** INFORMATION follows **

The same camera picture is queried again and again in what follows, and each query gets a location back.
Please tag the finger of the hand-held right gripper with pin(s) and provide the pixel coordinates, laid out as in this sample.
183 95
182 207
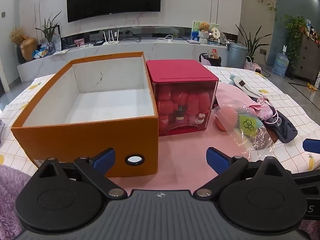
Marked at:
312 145

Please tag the grey cloth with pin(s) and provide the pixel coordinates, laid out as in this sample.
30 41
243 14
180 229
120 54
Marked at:
287 130

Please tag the white plush zipper pouch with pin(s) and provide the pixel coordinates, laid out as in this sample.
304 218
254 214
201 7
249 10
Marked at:
246 86

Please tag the pink ball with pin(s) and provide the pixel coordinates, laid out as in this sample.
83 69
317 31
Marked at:
225 117

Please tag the clear plastic bag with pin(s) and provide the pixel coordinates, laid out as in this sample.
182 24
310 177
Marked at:
260 137

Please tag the yellow floor toys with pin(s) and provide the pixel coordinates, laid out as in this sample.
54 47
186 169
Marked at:
312 87

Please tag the grey drawer cabinet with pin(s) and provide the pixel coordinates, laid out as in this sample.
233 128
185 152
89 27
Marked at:
308 57

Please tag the brown teddy bear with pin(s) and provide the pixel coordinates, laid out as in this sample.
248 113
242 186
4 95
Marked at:
205 27

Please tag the pink photo card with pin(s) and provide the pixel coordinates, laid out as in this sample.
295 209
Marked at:
79 42

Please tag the pink small heater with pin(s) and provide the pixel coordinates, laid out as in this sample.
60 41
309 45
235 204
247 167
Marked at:
256 68

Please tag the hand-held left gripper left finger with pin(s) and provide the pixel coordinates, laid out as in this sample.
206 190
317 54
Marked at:
103 161

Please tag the bottles on cabinet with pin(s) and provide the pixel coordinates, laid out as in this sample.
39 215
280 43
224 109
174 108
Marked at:
312 30

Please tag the white round fan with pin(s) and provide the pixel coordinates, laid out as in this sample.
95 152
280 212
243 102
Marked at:
216 34

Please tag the blue snack packets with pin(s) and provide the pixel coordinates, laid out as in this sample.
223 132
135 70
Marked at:
40 53

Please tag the gold vase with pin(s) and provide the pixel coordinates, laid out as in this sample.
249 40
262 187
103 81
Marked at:
28 50

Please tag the white marble TV bench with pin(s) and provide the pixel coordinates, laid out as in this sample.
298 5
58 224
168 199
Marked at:
150 48

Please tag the long leaf potted plant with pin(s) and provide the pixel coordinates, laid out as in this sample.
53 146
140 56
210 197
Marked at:
252 42

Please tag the yellowish papers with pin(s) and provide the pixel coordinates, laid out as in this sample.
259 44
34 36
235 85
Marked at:
61 52

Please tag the green plant in glass vase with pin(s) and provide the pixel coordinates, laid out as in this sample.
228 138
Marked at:
48 32

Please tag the green vine plant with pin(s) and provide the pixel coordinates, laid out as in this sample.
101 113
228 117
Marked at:
293 27

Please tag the dried flower bunch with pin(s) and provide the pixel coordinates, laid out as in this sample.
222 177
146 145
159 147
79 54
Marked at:
17 36

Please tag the grey trash can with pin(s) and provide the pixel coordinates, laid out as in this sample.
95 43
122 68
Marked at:
238 55

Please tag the red transparent storage box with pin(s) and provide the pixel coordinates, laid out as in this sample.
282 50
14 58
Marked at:
180 70

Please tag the pink and black bin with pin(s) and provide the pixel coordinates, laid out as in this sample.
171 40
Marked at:
211 60

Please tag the white router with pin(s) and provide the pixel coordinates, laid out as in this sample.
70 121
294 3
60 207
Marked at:
110 40

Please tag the blue water jug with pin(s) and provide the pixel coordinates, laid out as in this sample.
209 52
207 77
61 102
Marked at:
280 65

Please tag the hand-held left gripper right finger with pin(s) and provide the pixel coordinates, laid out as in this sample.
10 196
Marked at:
218 161

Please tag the orange cardboard box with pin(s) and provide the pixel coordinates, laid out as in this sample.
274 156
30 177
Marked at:
75 140

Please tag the purple fluffy rug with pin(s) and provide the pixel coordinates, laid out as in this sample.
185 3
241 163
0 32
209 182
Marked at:
10 192

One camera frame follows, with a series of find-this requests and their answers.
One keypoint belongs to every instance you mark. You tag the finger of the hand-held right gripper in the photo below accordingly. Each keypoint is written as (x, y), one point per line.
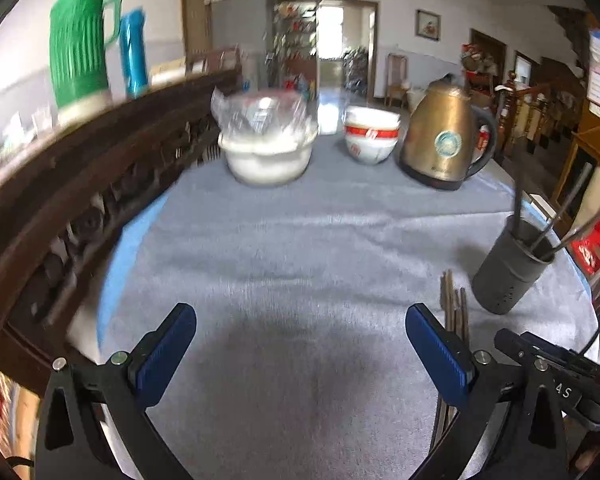
(580, 375)

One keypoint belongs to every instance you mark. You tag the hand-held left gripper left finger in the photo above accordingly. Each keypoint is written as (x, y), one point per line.
(165, 360)

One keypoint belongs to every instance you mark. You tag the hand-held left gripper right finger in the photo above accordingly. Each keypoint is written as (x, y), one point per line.
(435, 355)

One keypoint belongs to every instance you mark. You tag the bundle of dark chopsticks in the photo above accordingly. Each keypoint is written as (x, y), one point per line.
(450, 305)

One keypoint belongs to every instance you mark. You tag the grey metal utensil holder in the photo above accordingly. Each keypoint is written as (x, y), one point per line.
(505, 275)

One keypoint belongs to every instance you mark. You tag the dark metal chopstick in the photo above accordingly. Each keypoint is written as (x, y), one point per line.
(565, 202)
(518, 205)

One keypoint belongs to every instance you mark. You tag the blue table cover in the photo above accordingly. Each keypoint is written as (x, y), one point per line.
(115, 280)

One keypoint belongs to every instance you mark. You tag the red plastic chair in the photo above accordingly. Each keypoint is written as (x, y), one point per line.
(597, 249)

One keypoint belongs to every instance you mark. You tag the grey tablecloth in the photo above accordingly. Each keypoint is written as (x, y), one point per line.
(290, 260)

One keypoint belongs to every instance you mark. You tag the dark wooden sideboard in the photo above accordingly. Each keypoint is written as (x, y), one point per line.
(80, 200)

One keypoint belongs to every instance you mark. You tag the golden electric kettle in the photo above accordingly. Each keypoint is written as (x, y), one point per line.
(435, 140)

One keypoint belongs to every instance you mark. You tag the white bowl with red band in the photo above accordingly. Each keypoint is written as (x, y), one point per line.
(370, 150)
(372, 116)

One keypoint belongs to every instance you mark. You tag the white plastic bowl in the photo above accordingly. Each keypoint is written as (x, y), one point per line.
(265, 160)

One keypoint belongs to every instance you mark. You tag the wooden stair railing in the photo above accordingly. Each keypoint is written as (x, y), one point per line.
(530, 115)

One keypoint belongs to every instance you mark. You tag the clear plastic bag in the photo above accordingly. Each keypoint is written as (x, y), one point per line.
(260, 110)

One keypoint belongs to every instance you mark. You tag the tall wooden chair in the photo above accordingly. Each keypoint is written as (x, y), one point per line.
(396, 72)

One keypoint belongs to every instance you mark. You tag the dark wooden chair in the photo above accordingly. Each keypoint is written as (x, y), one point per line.
(215, 62)

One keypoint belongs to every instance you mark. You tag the blue thermos flask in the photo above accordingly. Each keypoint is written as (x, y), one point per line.
(134, 55)

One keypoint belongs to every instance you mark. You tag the dark wooden door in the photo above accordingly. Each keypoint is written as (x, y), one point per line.
(487, 45)

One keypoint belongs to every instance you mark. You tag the green thermos flask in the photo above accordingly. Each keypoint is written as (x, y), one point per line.
(77, 50)

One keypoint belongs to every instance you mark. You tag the grey refrigerator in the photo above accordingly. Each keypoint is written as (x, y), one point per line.
(240, 35)

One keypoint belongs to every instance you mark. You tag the shelf with bottles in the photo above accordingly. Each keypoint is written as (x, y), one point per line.
(295, 40)

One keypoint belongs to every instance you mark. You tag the brown curtain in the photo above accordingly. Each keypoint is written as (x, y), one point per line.
(202, 5)

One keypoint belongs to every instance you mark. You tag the framed wall picture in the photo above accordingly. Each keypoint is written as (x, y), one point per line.
(427, 24)

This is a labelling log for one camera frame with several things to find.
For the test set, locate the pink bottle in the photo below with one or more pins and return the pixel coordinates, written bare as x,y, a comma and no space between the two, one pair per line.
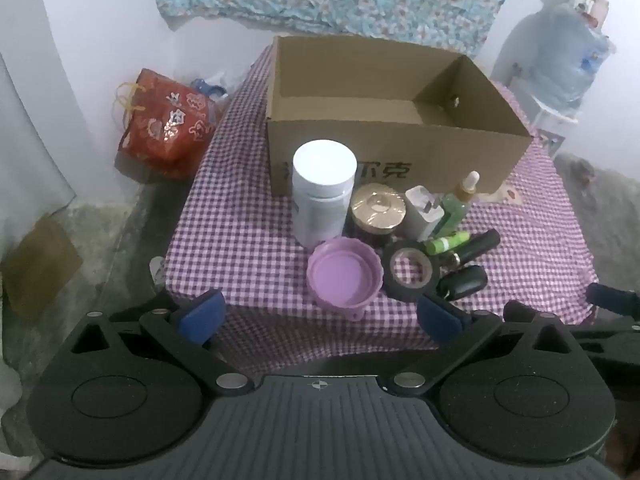
599,12

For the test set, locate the black lipstick tube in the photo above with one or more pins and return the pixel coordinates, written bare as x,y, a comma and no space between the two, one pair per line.
475,247

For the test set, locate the gold lid jar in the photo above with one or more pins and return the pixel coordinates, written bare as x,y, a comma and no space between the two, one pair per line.
377,207

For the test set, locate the brown cardboard box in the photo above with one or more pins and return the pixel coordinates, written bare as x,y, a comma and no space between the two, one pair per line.
400,140

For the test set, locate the red gift bag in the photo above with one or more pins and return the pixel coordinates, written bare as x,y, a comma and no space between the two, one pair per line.
160,125

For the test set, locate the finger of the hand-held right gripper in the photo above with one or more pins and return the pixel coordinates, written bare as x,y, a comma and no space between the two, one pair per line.
612,297
610,340

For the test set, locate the purple plastic lid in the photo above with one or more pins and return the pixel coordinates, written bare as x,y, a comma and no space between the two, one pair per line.
340,280

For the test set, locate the white charger plug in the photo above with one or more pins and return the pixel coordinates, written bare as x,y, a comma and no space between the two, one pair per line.
420,220

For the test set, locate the blue white plastic bag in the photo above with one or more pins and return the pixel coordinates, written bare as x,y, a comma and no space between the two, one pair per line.
212,87

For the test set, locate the white water dispenser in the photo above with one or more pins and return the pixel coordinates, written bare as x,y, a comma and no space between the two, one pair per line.
552,122

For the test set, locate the brown cardboard sheet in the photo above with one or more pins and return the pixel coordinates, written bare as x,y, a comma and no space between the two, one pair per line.
35,270

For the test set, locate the green lip balm tube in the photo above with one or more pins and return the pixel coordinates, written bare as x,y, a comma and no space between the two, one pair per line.
445,243

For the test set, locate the green dropper bottle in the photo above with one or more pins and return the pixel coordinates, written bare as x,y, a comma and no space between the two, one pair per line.
457,210

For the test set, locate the purple checkered tablecloth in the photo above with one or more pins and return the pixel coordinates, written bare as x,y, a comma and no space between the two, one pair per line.
240,220

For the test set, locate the blue water jug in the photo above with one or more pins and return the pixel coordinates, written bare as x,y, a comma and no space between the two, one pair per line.
565,55

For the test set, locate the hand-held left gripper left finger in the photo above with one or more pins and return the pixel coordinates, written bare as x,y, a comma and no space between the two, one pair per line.
200,315

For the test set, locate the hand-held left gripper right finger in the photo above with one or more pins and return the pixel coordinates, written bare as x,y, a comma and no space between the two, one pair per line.
440,320

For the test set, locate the white plastic bottle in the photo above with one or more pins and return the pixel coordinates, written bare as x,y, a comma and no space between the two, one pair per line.
322,195

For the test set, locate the black tape roll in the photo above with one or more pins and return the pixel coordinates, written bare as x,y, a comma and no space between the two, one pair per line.
395,287

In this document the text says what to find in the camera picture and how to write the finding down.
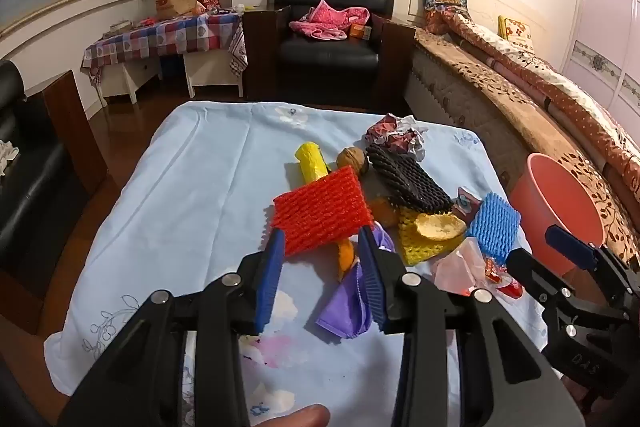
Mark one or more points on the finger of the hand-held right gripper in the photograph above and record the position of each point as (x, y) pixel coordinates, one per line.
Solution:
(535, 279)
(570, 247)

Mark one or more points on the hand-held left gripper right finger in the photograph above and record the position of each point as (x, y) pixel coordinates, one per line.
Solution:
(370, 287)

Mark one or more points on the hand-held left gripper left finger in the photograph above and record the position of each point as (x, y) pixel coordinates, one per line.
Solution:
(267, 287)

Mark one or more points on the purple plastic bag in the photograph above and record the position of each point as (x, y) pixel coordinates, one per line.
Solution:
(342, 312)

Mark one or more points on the red candy wrapper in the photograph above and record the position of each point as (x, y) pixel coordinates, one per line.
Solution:
(494, 271)

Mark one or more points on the pink plastic bucket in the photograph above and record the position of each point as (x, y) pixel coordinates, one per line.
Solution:
(550, 197)

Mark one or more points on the yellow foam net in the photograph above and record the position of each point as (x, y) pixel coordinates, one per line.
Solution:
(311, 159)
(415, 249)

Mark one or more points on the blue foam fruit net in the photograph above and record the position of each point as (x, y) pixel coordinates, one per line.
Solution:
(492, 227)

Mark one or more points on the clear pink plastic wrapper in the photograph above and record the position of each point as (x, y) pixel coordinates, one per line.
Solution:
(457, 267)

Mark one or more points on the pale yellow peel piece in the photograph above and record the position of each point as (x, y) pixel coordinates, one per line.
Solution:
(440, 227)

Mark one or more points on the red foam fruit net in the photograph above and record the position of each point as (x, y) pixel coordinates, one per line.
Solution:
(320, 207)

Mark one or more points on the small colourful snack wrapper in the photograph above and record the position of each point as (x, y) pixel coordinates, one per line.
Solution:
(467, 204)

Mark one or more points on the black foam fruit net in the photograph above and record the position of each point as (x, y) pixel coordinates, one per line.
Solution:
(405, 179)

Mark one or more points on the person's left hand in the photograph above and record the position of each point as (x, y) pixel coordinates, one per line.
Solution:
(300, 417)

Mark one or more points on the brown walnut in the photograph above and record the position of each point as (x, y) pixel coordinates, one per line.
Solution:
(352, 159)

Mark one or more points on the orange dotted floral quilt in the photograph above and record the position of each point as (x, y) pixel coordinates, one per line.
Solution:
(565, 92)

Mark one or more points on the crumpled red white paper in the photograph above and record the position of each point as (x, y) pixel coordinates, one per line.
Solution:
(390, 132)

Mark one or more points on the yellow floral pillow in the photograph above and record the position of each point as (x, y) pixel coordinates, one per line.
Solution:
(516, 32)

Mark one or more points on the white side table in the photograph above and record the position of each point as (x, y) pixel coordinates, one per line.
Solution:
(210, 69)

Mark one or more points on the pale pink wardrobe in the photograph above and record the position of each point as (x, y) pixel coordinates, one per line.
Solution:
(605, 22)

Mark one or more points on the black leather armchair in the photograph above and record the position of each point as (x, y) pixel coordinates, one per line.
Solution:
(325, 57)

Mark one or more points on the small orange box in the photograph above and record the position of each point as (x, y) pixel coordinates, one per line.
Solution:
(359, 32)

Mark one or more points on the pink dotted garment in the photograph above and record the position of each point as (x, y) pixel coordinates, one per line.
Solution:
(325, 19)

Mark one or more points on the checkered tablecloth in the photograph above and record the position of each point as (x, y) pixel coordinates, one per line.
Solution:
(160, 37)

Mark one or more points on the colourful patterned pillow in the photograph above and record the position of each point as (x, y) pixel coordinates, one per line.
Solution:
(442, 4)

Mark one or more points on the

** End of INFORMATION **

Return each line of the listing that holds the word "find".

*ANSWER FOR THE TASK*
One camera frame follows, with a series of find-this requests and their answers.
This is a labelling log for one camera frame with several things to find.
In this document the text says what to find in the camera picture and how to write the finding down.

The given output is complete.